(Reuters) -Apple ( AAPL ) was hit with a lawsuit in California federal court by a pair of neuroscientists who say that the tech company misused thousands of copyrighted books to train its Apple Intelligence artificial intelligence model.
Susana Martinez-Conde and Stephen Macknik, professors at SUNY Downstate Health Sciences University in Brooklyn, New York, told the court in a proposed class action on Thursday that Apple ( AAPL ) used illegal "shadow libraries" of pirated books to train Apple Intelligence.
A separate group of authors sued Apple ( AAPL ) last month for allegedly misusing their work in AI training.
TECH COMPANIES FACING LAWSUITS
The lawsuit is one of many high-stakes cases brought by copyright owners such as authors, news outlets, and music labels against tech companies, including OpenAI, Microsoft ( MSFT ), and Meta Platforms ( META ), over the unauthorized use of their work in AI training. Anthropic agreed to pay $1.5 billion to settle a lawsuit from another group of authors over the training of its AI-powered chatbot Claude in August.
Spokespeople for Apple ( AAPL ) and Martinez-Conde, Macknik, and their attorney did not immediately respond to requests for comment on the new complaint on Friday.
Apple Intelligence is a suite of AI-powered features integrated into iOS devices, including the iPhone and iPad.
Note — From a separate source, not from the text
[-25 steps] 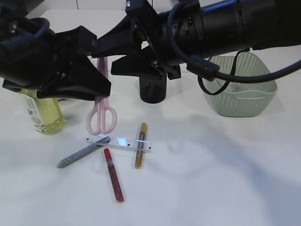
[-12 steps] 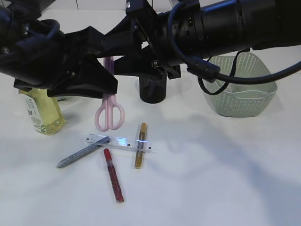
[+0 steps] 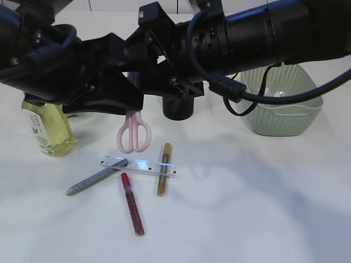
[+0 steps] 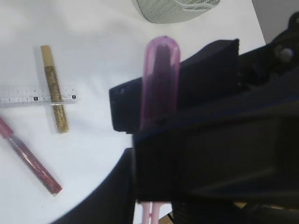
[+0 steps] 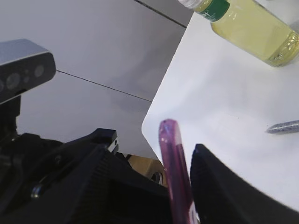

"The day after Apple ( AAPL ) officially introduced Apple Intelligence, the company gained more than $200 billion in value: 'the single most lucrative day in the history of the company,'" the lawsuit said.
According to the complaint, Apple ( AAPL ) utilized datasets comprising thousands of pirated books as well as other copyright-infringing materials scraped from the internet to train its AI system.
The lawsuit said that the pirated books included Martinez-Conde and Macknik's "Champions of Illusion: The Science Behind Mind-Boggling Images and Mystifying Brain Puzzles" and "Sleights of Mind: What the Neuroscience of Magic Reveals About Our Everyday Deceptions."
The professors requested an unspecified amount of monetary damages and an order for Apple ( AAPL ) to stop misusing their copyrighted work.